Multiple, tailored, Mullvad VPN qubes from a single disposable template using vm-config

Original forum link
https://forum.qubes-os.org/t/34764
Original poster
eli h
Created at
2025-07-09 18:19:47
Posts count
5
Likes count
7
Tags
disposable-template, networking, version-r42, vpn

This guide provides an easily modified example of how one can employ vm-config to tailor an arbitrary number of named disposable VPN qubes from a single disposable Mullvad VPN template.

0. Motivation

Mullvad dropping support for OpenVPN in the coming months, necessitated finding an alternative to the dedicated VPN chains I've been using: 

appVM > vpn-firewall > **city-specific-openvpn-qube** > sys-firewall > sys-net
Since @solene's Mullvad VPN setup in a standalone Fedora qube works just as well in a disposable Debian template, I combined her approach with vm-config for named disposable customization, which makes tailoring Mullvad VPN qubes super simple. While this guide focuses only on the tweaks required to implement this combination for "city-specific-MullvadVPN-qubes", one could use vm-config to modify any of the JSON config data employed by the Mullvad VPN App.

1. Create the disposable template <MULLVAD-DVM>

Follow the qubes documentation to create a single disposable template: <MULLVAD-DVM>. Once this appVM is in place, follow @solene's guide to build the appropriate nftable rules.

Open the Mullvad App in <MULLVAD-DVM>, setup with your account details, and toggle the desired settings. Select a default city as the exit; for this guide we'll use NYC. If you prefer to instead select a country, or a specific server, tweak the following setup accordingly.

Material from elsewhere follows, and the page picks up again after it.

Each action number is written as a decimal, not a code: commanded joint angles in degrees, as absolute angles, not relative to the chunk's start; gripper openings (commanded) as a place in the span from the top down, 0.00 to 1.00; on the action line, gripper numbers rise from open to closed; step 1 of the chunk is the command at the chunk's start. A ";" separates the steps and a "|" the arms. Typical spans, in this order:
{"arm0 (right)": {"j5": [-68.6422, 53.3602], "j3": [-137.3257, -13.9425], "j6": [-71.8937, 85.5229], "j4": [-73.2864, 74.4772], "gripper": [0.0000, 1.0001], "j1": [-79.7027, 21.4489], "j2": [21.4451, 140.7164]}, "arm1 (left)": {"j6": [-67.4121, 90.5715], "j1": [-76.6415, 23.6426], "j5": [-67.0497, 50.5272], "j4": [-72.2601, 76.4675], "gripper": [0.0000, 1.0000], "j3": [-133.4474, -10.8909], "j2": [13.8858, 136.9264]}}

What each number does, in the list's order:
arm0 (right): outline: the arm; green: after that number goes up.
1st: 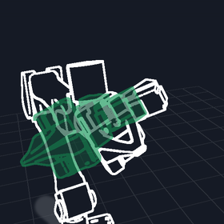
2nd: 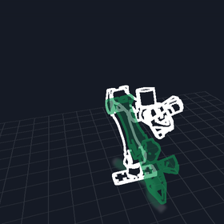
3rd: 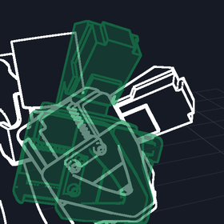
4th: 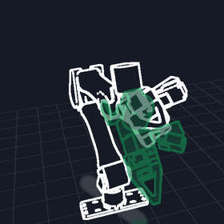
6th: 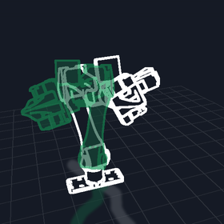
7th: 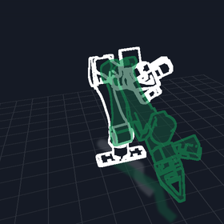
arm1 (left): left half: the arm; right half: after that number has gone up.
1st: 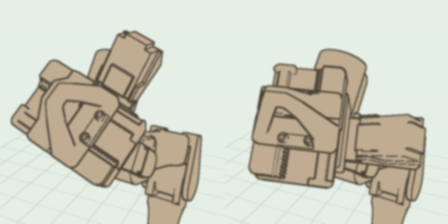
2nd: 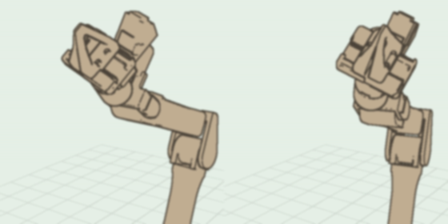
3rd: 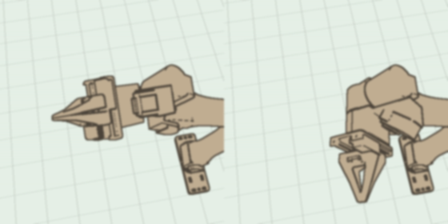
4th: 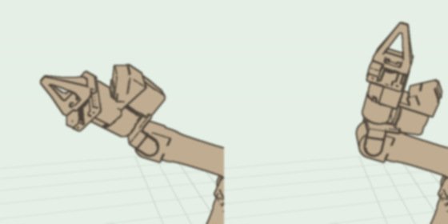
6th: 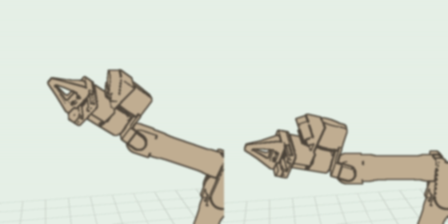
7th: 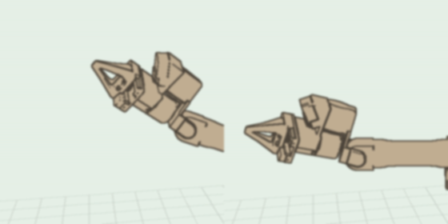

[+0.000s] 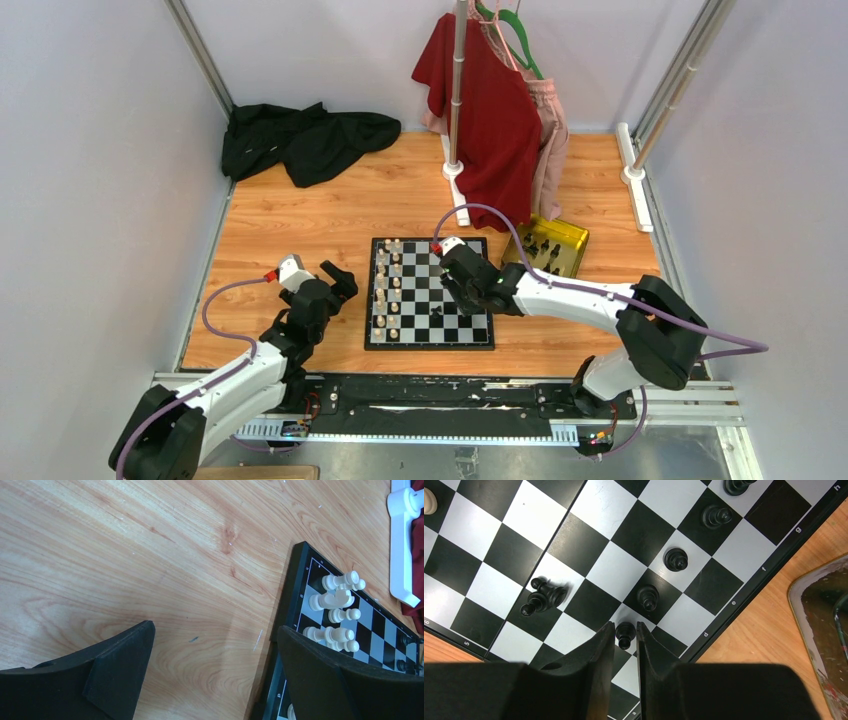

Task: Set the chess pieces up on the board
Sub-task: Place the chess piece on the chessboard, then pick up the chess piece from the chessboard.

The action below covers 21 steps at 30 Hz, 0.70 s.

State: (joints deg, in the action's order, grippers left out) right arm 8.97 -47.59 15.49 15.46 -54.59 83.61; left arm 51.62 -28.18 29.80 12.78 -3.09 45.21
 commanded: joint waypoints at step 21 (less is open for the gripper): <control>13.62 -53.93 15.48 23.64 0.60 -62.33 80.64 | 51.24 -27.77 30.35 11.78 0.00 -1.61 43.52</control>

Persist the default Mullvad App setup

As root: 

mkdir -p /rw/bind-dirs/etc/mullvad-vpn
cp /etc/mullvad-vpn/* /rw/bind-dirs/etc/mullvad-vpn/

mkdir -p /rw/config/qubes-bind-dirs.d
touch /rw/config/qubes-bind-dirs.d/50_user.conf
echo "binds+=( '/etc/mullvad-vpn' )" >> /rw/config/qubes-bind-dirs.d/50_user.conf
You should now have three JSON files in /rw/bind-dirs/etc/mullvad-vpn/: account-history.json, device.json, and settings.json. The file settings.json will begin with something like the following (line numbers added for reference):

1{
2  "relay_settings": {
3    "normal": {
4      "location": {
5        "only": {
6          "location": {
7            "city": [
8              "us",
9              "nyc"
Create the rc.local-early script

Once /rw/config/rc.local-early is in place, add the following lines to the script. This will allow one to modify the city location before the Mullvad VPN App runs in each named disposable by modifying lines 8 and 9 in the settings.json file. Be sure to replace "us" and "nyc" below with the data from your settings.json file and correctly identify the line numbers.

country=$(qubesdb-read /vm-config/country)
city=$(qubesdb-read /vm-config/city)

sed -i "8s/us/$country/" /rw/bind-dirs/etc/mullvad-vpn/settings.json
sed -i "9s/nyc/$city/" /rw/bind-dirs/etc/mullvad-vpn/settings.json

2. Create named disposable qubes

In the Create New Qube GUI, select the following options for each new city-specific-MullvadVPN-qube.

Basic properties-Name: <MULLVAD-CITY>
Disposable qubes template: <MULLVAD-DVM>
Network: sys-firewall
Applications: Mullvad VPN
Advanced Options: Provides network access to other qubes

3. Assign country and city data to each named disposable qube

Use vm-config to assign each named disposable with a distinct <COUNTRY> and <CITY> combination.

In the dom0 terminal: 

qvm-features <MULLVAD-CITY> vm-config.country <COUNTRY>
qvm-features <MULLVAD-CITY> vm-config.city <CITY>

Failing to assign this data, the <MULLVAD-CITY> qube will default to the choice of exit node given by the disposable template (NYC in this example).

Close the templates to complete the setup.